On April 1, the U.S. Trade Representative (USTR) notified Congress of six changes to existing laws that will be required to bring the United States into compliance with its obligations under the Trans-Pacific Partnership (TPP). Four of the changes are necessary to implement the TPP’s rules of origin provisions. Another will conform a merchandise processing fee to the Agreement’s requirements relating to market access for goods. The final change - a simple revision of the Trade Agreements Act of 1979 - will enable the U.S. to implement the TPP’s government procurement chapter.

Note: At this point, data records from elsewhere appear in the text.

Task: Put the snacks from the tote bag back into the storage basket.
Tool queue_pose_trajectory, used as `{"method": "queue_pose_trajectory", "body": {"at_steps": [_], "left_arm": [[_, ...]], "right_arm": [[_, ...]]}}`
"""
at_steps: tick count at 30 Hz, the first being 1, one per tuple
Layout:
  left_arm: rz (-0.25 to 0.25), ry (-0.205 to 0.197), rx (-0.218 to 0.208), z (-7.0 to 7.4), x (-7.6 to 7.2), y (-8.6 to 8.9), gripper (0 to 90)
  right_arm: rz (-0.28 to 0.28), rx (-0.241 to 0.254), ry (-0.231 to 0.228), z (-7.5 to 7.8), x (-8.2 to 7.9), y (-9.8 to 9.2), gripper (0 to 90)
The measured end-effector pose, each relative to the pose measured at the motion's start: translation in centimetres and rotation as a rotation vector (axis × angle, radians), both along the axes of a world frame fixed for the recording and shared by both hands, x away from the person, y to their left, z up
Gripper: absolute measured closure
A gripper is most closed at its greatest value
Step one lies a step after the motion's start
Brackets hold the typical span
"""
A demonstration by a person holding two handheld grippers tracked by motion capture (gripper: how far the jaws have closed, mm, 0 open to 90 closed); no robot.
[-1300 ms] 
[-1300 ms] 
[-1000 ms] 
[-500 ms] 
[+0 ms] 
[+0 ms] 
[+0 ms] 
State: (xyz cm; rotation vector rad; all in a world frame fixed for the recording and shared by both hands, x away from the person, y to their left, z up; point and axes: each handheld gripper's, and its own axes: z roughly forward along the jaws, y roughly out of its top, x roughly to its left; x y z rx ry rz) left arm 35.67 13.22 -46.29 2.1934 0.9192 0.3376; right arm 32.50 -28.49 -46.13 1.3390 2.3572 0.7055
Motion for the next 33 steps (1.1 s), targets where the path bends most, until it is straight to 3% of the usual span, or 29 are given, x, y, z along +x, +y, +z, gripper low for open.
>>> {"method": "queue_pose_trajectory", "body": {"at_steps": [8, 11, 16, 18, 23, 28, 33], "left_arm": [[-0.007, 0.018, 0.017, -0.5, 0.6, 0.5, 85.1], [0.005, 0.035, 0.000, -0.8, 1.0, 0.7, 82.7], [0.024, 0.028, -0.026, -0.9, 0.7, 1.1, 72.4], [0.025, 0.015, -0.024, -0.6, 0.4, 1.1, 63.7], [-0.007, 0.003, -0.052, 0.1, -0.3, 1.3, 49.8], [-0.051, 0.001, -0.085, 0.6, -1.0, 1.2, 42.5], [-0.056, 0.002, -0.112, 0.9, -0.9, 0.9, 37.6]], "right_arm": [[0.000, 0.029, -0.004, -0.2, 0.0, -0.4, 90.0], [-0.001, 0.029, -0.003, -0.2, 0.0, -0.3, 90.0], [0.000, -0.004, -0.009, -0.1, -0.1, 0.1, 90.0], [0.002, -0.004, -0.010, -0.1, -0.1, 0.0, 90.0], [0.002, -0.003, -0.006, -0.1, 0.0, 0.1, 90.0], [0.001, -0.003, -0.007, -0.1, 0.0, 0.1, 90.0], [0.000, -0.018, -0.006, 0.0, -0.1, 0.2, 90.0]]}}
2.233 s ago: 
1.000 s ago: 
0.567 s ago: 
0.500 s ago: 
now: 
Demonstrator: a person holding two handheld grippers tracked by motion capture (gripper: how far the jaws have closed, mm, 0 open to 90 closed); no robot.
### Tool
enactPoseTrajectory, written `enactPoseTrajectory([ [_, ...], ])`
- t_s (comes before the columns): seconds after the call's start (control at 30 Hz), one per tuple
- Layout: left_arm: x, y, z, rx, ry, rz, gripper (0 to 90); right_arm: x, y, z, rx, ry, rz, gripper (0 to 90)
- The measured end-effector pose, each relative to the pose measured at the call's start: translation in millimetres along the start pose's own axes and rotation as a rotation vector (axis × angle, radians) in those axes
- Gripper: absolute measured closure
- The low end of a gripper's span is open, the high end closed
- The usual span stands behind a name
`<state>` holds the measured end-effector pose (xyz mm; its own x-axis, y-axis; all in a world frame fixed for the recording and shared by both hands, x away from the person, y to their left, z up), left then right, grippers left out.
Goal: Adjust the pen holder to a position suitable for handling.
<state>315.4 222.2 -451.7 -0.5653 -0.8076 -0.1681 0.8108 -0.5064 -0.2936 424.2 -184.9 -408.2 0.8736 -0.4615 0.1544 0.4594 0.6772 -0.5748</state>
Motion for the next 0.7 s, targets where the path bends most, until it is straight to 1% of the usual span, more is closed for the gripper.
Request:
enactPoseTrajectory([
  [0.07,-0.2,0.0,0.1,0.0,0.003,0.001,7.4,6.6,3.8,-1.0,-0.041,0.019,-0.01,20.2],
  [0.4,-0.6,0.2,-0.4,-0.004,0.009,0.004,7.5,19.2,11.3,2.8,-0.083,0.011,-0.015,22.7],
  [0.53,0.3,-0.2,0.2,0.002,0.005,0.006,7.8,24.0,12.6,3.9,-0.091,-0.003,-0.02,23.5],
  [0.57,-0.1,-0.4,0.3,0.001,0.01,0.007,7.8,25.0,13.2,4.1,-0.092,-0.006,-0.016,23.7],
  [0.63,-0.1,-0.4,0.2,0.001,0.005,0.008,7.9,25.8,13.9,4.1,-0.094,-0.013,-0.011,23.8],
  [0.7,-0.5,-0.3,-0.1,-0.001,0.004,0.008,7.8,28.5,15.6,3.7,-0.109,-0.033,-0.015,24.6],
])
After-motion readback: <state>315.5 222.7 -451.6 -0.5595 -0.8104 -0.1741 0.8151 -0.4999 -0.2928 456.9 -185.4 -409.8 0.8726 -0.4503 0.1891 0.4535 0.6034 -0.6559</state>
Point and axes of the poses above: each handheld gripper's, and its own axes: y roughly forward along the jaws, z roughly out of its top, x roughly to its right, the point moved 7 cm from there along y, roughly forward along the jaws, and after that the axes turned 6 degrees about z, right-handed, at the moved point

It will permit the President to designate products from TPP parties as eligible for a waiver of discriminatory purchasing requirements.
The Trade Agreements Act or TAA authorizes the President to waive discriminatory provisions for countries that provide the U.S. with reciprocal access to their government procurement. (In 1980, that authority was delegated to USTR.) The revision of the Act will add the TPP to the list of agreements in which the U.S. has exchanged government procurement commitments with trading partners. They include the WTO Government Procurement Agreement (GPA) and numerous free trade agreements (FTAs).
Based on the agreements, USTR has issued TAA waivers for than 60 countries, including eight TPP parties: Australia, Canada, Chile, Japan, Mexico, New Zealand, Peru and Singapore. As a consequence, to implement TPP, the U.S. particularly needs the TAA waiver authority to allow it to purchase goods and services from Brunei, Malaysia and Vietnam on the same basis as those from the U.S.
In practice, the TAA waiver is applied narrowly. According to a report by the U.S. Government Accountability Office (GAO), the waiver has been applied to only two of the numerous preferential requirements that Congress has enacted over the years: the Buy American Act of 1933 (BAA) and the U.S. Department of Defense’s (DoD) Balance of Payments Program. The BAA restricts U.S. government purchases to U.S.-made supplies and construction material for use inside the U.S, unless an exception applies. The DoD applies similar restrictions to its procurement outside the U.S.
In its summary of the TPP's procurement chapter, USTR listed a number of domestic preferential programs that would not be affected by the TPP, and thus not covered by the waiver authority. They include small business set-asides, Buy America requirements attached to federal funds for state and local mass transit, highway and water projects, transportation services, food assistance and farm support, and certain DoD procurement, including defense systems and textiles.
USTR submitted the notice of changes to existing laws in accordance with the requirements of the 2015 Trade Promotion Authority.